Amazon’s sign up bonuses are a “knock-out blow” for smaller businesses experts say

Small businesses have condemned Amazon’s signup incentives whereby it offers potential workers large sums of money to ease its own worker shortage.

The ecommerce giant announced earlier this month it was handing out signing-up bonuses of up to £3,000 in some areas of the country to attract workers.

The Food and Drink Federation have claimed that there is a “battle for labour” in the lead-up to Christmas, with Amazon attempting to recruit an extra 20,000 temporary staff.

A large proportion of retailers are unable to compete with the financial muscle of the ecoomerce behemoth, with many predicting it will lead to further shortages.

The Food and Drink Federation chief executive Ian Wright said that the Amazon sign-up bonuses were a “knock-out blow” for smaller companies.

“There isn’t a vast reservoir of British workers just waiting to be fought over,” he said.

“It’s incredibly difficult to get Christmas staff labour in many areas.”

“It will mean higher prices and fewer choices on shelves. Suppliers will almost certainly produce shorter runs of product and if they can, they will look at higher prices.”

READ MORE: “Order your Christmas presents in November” Amazon warns

The firm’s Exeter warehouse is offering the highest sign-up bonus, with workers being offered up to £3,000 to join before Christmas.

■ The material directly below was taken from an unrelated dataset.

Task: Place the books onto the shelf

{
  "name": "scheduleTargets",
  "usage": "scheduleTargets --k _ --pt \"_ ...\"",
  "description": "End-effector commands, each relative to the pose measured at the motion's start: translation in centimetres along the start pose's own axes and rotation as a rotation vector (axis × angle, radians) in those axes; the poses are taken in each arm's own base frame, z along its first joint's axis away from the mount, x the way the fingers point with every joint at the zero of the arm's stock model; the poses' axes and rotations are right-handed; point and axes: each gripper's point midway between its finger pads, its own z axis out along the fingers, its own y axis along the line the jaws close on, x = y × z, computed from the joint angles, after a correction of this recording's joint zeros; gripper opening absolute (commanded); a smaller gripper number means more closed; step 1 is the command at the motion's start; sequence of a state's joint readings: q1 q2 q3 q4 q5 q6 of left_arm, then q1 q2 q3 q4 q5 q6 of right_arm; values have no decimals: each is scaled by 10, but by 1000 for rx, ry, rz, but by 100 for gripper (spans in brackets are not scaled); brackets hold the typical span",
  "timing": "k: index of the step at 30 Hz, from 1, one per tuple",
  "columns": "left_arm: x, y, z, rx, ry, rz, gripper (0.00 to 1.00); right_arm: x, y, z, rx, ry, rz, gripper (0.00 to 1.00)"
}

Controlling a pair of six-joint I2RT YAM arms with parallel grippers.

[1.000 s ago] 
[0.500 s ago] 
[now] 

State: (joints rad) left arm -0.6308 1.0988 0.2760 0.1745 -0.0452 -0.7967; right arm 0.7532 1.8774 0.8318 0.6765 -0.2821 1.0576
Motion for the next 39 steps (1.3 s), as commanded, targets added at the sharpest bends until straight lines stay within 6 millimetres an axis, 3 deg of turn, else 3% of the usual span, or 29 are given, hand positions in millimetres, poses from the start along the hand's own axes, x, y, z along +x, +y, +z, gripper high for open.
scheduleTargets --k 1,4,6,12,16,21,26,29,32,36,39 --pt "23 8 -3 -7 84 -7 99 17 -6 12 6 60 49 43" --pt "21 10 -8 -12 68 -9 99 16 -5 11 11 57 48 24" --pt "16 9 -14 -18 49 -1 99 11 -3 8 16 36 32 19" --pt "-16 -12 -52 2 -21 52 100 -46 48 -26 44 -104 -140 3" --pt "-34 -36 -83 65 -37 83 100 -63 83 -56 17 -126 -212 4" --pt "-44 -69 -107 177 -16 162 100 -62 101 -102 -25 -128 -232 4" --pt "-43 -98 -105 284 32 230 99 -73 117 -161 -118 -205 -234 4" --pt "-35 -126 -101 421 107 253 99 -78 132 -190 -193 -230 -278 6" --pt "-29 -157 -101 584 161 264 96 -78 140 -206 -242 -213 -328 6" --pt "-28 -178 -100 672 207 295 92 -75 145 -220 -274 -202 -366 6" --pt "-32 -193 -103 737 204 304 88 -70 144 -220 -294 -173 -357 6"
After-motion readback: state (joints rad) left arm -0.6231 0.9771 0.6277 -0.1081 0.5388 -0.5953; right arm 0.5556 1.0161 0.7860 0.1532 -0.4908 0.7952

Amazon’s Weybridge warehouse follows closely, with staff being offered £2,000.

An Amazon spokesperson said: “Amazon is hiring for seasonal positions across its UK network during the festive season.

“We are also currently offering a sign-on bonus at a number of locations to attract new permanent and seasonal associates.”

Christmas has been labeled a potential “nightmare for consumers” by retail analyst Clive Black, with both the labour shortages and bottlenecks likely to exacerbate the situation.

Kate Martin, of the Traditional Farm Fresh Turkey Association, has warned that there are likely to be fewer turkeys on supermarket shelves this year because of the shortage of workers to process them.

Supermarket chain Iceland has since reported a surge in the sales of frozen turkeys.